Restate all of the data precisely, omitting nothing.

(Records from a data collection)
[Start of Attachment]

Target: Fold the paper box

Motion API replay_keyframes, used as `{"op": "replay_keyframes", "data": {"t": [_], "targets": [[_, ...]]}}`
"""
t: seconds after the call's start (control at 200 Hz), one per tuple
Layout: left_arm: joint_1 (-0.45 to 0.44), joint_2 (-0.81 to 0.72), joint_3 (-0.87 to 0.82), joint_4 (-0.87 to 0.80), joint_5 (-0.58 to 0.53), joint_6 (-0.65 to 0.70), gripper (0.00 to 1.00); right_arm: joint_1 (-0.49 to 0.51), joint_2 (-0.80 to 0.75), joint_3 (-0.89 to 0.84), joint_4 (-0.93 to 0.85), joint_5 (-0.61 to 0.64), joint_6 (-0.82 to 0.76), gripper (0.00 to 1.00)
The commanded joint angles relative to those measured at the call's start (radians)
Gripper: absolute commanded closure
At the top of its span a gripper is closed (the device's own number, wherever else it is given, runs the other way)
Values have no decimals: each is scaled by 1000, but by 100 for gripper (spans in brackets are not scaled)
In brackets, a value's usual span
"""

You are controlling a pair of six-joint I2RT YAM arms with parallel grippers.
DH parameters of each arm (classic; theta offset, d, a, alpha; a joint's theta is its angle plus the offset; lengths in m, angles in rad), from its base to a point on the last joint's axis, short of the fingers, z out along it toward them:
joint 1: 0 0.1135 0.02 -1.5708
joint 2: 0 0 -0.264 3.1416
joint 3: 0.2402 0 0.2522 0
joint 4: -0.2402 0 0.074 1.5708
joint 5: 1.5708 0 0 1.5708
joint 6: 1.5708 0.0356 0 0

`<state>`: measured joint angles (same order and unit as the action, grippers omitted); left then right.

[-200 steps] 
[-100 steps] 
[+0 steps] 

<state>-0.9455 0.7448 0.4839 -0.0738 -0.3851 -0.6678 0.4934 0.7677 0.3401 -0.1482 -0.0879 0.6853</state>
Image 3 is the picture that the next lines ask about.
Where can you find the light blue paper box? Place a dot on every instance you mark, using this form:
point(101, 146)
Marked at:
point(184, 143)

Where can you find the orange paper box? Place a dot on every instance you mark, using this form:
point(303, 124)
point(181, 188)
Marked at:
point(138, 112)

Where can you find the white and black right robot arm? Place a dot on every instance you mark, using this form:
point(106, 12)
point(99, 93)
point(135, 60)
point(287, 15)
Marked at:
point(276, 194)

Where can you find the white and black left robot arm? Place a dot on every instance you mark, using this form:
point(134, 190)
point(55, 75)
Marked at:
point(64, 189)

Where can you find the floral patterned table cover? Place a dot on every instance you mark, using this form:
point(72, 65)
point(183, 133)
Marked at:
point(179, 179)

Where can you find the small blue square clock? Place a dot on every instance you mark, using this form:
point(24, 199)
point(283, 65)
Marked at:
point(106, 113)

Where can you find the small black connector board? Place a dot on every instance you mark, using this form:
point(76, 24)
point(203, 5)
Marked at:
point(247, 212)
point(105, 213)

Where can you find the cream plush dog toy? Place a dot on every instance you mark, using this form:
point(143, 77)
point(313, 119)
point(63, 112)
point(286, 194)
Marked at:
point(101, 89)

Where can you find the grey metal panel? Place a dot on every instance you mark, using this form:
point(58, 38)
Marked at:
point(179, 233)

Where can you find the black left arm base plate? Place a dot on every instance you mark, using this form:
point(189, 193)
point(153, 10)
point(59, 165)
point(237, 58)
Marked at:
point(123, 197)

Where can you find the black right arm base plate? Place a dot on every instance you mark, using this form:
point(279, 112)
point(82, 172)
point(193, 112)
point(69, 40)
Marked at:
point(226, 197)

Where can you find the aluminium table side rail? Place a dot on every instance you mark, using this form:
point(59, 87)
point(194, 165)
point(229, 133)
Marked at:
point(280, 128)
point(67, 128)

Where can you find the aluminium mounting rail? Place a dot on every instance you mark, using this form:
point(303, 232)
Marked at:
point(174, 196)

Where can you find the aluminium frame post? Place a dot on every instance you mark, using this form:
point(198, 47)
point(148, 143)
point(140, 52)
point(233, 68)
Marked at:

[End of Attachment]

* RESPONSE TO THIS EXERCISE
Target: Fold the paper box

Motion API replay_keyframes, used as `{"op": "replay_keyframes", "data": {"t": [_], "targets": [[_, ...]]}}`
"""
t: seconds after the call's start (control at 200 Hz), one per tuple
Layout: left_arm: joint_1 (-0.45 to 0.44), joint_2 (-0.81 to 0.72), joint_3 (-0.87 to 0.82), joint_4 (-0.87 to 0.80), joint_5 (-0.58 to 0.53), joint_6 (-0.65 to 0.70), gripper (0.00 to 1.00); right_arm: joint_1 (-0.49 to 0.51), joint_2 (-0.80 to 0.75), joint_3 (-0.89 to 0.84), joint_4 (-0.93 to 0.85), joint_5 (-0.61 to 0.64), joint_6 (-0.82 to 0.76), gripper (0.00 to 1.00)
The commanded joint angles relative to those measured at the call's start (radians)
Gripper: absolute commanded closure
At the top of its span a gripper is closed (the device's own number, wherever else it is given, runs the other way)
Values have no decimals: each is scaled by 1000, but by 100 for gripper (spans in brackets are not scaled)
In brackets, a value's usual span
"""

You are controlling a pair of six-joint I2RT YAM arms with parallel grippers.
DH parameters of each arm (classic; theta offset, d, a, alpha; a joint's theta is its angle plus the offset; lengths in m, angles in rad), from its base to a point on the last joint's axis, short of the fingers, z out along it toward them:
joint 1: 0 0.1135 0.02 -1.5708
joint 2: 0 0 -0.264 3.1416
joint 3: 0.2402 0 0.2522 0
joint 4: -0.2402 0 0.074 1.5708
joint 5: 1.5708 0 0 1.5708
joint 6: 1.5708 0.0356 0 0

`<state>`: measured joint angles (same order and unit as the action, grippers omitted); left then right.

[-200 steps] 
[-100 steps] 
[+0 steps] 

<state>-0.9455 0.7448 0.4839 -0.0738 -0.3851 -0.6678 0.4934 0.7677 0.3401 -0.1482 -0.0879 0.6853</state>
Image 3 is the picture that the next lines ask about.
Where can you find the light blue paper box? Place a dot on every instance you mark, using this form:
point(101, 146)
Marked at:
point(184, 143)

Where can you find the orange paper box? Place a dot on every instance you mark, using this form:
point(303, 124)
point(181, 188)
Marked at:
point(138, 112)

Where can you find the white and black right robot arm? Place a dot on every instance you mark, using this form:
point(106, 12)
point(99, 93)
point(135, 60)
point(287, 15)
Marked at:
point(276, 194)

Where can you find the white and black left robot arm? Place a dot on every instance you mark, using this form:
point(134, 190)
point(55, 75)
Marked at:
point(64, 189)

Where can you find the floral patterned table cover? Place a dot on every instance you mark, using this form:
point(72, 65)
point(183, 133)
Marked at:
point(179, 179)

Where can you find the small blue square clock? Place a dot on every instance you mark, using this form:
point(24, 199)
point(283, 65)
Marked at:
point(106, 113)

Where can you find the small black connector board? Place a dot on every instance you mark, using this form:
point(76, 24)
point(203, 5)
Marked at:
point(247, 212)
point(105, 213)

Where can you find the cream plush dog toy? Place a dot on every instance you mark, using this form:
point(143, 77)
point(313, 119)
point(63, 112)
point(286, 194)
Marked at:
point(101, 89)

Where can you find the grey metal panel? Place a dot on every instance you mark, using this form:
point(58, 38)
Marked at:
point(179, 233)

Where can you find the black left arm base plate? Place a dot on every instance you mark, using this form:
point(189, 193)
point(153, 10)
point(59, 165)
point(237, 58)
Marked at:
point(123, 197)

Where can you find the black right arm base plate? Place a dot on every instance you mark, using this form:
point(279, 112)
point(82, 172)
point(193, 112)
point(69, 40)
Marked at:
point(226, 197)

Where can you find the aluminium table side rail? Place a dot on every instance you mark, using this form:
point(59, 87)
point(194, 165)
point(229, 133)
Marked at:
point(280, 128)
point(67, 128)

Where can you find the aluminium mounting rail? Place a dot on every instance you mark, using this form:
point(303, 232)
Marked at:
point(174, 196)

Where can you find the aluminium frame post? Place a dot on every instance you mark, using this form:
point(198, 47)
point(148, 143)
point(140, 52)
point(233, 68)
Marked at:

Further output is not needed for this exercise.